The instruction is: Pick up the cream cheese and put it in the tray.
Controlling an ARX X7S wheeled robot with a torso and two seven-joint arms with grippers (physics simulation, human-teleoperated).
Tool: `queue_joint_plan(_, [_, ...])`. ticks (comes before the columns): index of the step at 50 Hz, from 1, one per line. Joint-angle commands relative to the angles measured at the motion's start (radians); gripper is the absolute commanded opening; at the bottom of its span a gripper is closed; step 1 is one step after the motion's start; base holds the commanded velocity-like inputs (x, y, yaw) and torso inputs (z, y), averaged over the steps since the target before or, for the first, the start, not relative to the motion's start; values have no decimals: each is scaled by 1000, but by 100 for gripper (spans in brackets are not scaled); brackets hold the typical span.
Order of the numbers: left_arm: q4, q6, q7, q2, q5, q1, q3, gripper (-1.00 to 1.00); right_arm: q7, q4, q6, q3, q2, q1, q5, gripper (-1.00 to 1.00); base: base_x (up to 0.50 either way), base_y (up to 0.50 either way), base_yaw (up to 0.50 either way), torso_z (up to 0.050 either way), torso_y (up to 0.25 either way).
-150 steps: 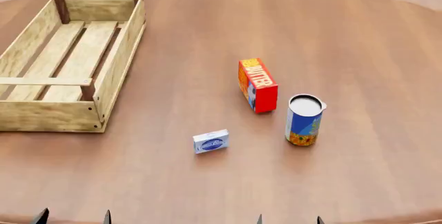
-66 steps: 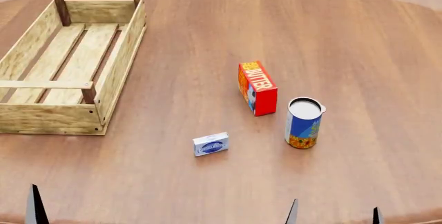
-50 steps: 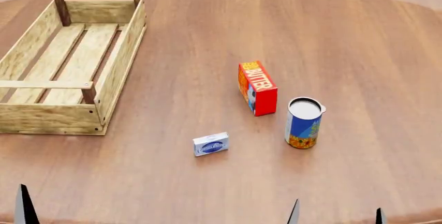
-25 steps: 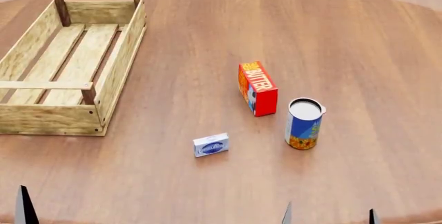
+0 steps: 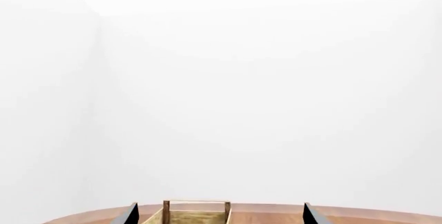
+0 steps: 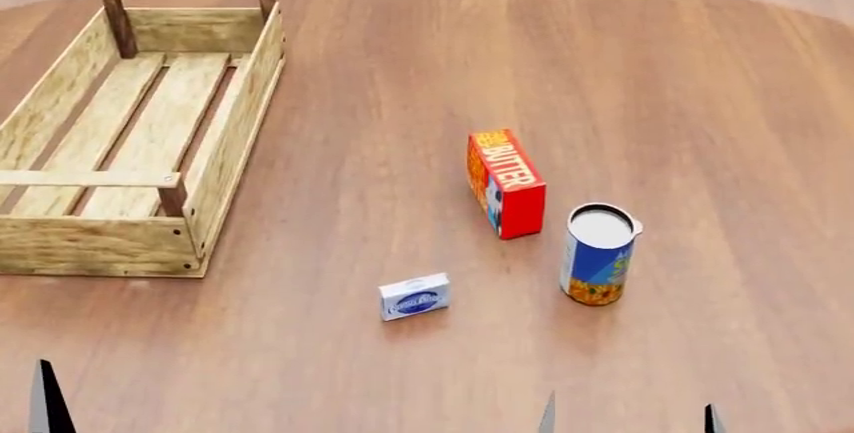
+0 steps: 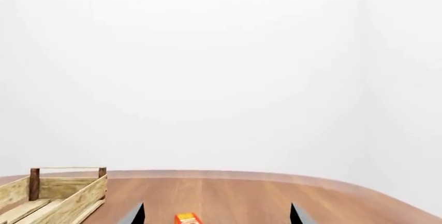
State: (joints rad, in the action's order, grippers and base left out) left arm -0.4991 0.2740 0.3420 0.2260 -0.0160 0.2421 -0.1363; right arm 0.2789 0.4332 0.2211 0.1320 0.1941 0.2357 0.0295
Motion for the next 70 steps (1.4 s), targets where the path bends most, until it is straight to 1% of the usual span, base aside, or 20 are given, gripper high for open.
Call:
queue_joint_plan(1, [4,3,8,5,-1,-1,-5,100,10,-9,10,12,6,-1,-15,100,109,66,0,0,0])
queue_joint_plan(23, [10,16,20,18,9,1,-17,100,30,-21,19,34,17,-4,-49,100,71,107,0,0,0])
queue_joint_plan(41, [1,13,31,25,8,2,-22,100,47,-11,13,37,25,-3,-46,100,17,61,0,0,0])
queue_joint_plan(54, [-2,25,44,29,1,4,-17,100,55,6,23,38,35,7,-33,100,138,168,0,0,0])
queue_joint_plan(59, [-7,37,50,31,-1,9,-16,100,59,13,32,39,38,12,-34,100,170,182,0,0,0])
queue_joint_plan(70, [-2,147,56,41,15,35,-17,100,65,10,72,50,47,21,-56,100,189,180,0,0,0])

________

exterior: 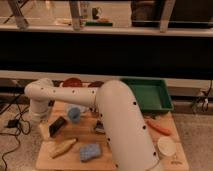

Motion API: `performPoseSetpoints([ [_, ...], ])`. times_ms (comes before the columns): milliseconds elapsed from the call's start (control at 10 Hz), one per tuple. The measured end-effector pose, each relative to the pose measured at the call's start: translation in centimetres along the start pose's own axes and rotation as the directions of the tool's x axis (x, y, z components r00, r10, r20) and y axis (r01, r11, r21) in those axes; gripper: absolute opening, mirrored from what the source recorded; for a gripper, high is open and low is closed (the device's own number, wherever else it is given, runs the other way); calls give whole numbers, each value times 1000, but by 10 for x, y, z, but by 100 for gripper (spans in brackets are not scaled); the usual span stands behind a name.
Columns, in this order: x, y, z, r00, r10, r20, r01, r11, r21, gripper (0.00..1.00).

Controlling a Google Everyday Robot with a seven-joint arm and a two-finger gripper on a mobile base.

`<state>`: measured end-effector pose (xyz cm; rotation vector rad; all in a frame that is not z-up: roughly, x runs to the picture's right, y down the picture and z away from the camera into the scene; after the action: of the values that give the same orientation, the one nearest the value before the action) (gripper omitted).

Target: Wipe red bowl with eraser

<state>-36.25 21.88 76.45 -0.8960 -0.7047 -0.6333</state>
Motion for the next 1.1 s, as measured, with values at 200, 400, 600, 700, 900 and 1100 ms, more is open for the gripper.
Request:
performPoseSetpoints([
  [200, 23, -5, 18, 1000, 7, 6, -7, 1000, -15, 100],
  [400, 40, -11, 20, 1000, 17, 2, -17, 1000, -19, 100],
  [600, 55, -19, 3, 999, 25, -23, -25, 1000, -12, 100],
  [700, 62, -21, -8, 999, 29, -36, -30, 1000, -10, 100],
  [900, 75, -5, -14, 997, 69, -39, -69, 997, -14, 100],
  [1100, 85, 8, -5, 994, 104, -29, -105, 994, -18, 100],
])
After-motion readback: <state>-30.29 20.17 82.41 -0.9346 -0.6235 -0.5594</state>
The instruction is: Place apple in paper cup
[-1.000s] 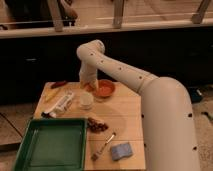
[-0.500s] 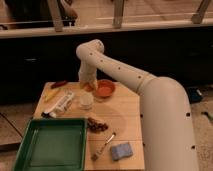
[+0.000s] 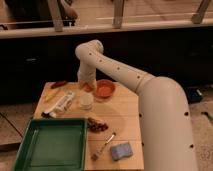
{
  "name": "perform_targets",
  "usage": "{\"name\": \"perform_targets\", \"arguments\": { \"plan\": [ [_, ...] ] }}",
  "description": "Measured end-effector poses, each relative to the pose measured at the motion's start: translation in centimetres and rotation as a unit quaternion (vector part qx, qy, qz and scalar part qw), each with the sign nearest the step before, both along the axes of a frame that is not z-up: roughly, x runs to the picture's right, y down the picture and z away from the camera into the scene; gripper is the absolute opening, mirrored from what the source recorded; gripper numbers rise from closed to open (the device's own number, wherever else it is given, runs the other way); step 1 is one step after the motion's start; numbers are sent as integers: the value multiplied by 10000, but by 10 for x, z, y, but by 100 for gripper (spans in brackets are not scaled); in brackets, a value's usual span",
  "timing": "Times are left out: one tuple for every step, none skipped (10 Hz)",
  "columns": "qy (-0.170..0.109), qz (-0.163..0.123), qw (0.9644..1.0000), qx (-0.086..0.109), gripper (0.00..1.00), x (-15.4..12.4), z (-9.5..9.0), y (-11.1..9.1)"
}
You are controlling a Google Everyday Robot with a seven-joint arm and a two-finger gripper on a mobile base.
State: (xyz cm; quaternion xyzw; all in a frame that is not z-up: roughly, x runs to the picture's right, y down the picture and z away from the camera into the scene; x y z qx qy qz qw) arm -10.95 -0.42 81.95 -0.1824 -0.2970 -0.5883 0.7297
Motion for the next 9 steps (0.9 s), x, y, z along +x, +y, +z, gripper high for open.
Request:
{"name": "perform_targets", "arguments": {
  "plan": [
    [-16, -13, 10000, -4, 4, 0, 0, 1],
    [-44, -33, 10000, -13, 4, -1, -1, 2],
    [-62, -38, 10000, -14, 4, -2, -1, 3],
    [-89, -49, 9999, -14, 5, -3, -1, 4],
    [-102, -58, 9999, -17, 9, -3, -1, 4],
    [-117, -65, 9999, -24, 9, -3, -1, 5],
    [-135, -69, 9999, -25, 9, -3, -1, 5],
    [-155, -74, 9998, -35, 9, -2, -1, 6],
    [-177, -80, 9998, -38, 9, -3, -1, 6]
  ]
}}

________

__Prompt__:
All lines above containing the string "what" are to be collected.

__Exercise output__:
Motion API: `performPoseSetpoints([ [_, ...], ])`. times_ms (comes before the columns): milliseconds elapsed from the call's start (control at 10 Hz), one per tuple. The measured end-effector pose, each relative to the pose measured at the call's start: translation in centimetres along the start pose's own axes and rotation as the directions of the tool's x axis (x, y, z components r00, r10, r20) and y axis (r01, r11, r21) in those axes; gripper: absolute opening, mirrored from what the source recorded; for a gripper, high is open and low is closed (the device's own number, wherever else it is given, runs the other way); calls give whole numbers, each value times 1000, but by 10 for x, y, z, but by 100 for gripper (spans in brackets are not scaled); the usual span stands behind a name.
  "description": "Measured end-effector poses, each relative to the pose measured at the motion's start: translation in centimetres and rotation as a unit quaternion (vector part qx, qy, qz and scalar part qw), each with the sign nearest the step before, both along the axes of a frame that is not z-up: roughly, x runs to the picture's right, y down the picture and z away from the camera into the scene; gripper is the absolute opening, mirrored from what the source recorded; gripper numbers rise from closed to open (the device's own number, wherever else it is given, runs the other way); step 1 is one step after the motion's start; numbers are sent as integers: the value multiplied by 10000, but by 10 for x, z, y, but by 100 for gripper (spans in brackets are not scaled); in brackets, a value's usual span",

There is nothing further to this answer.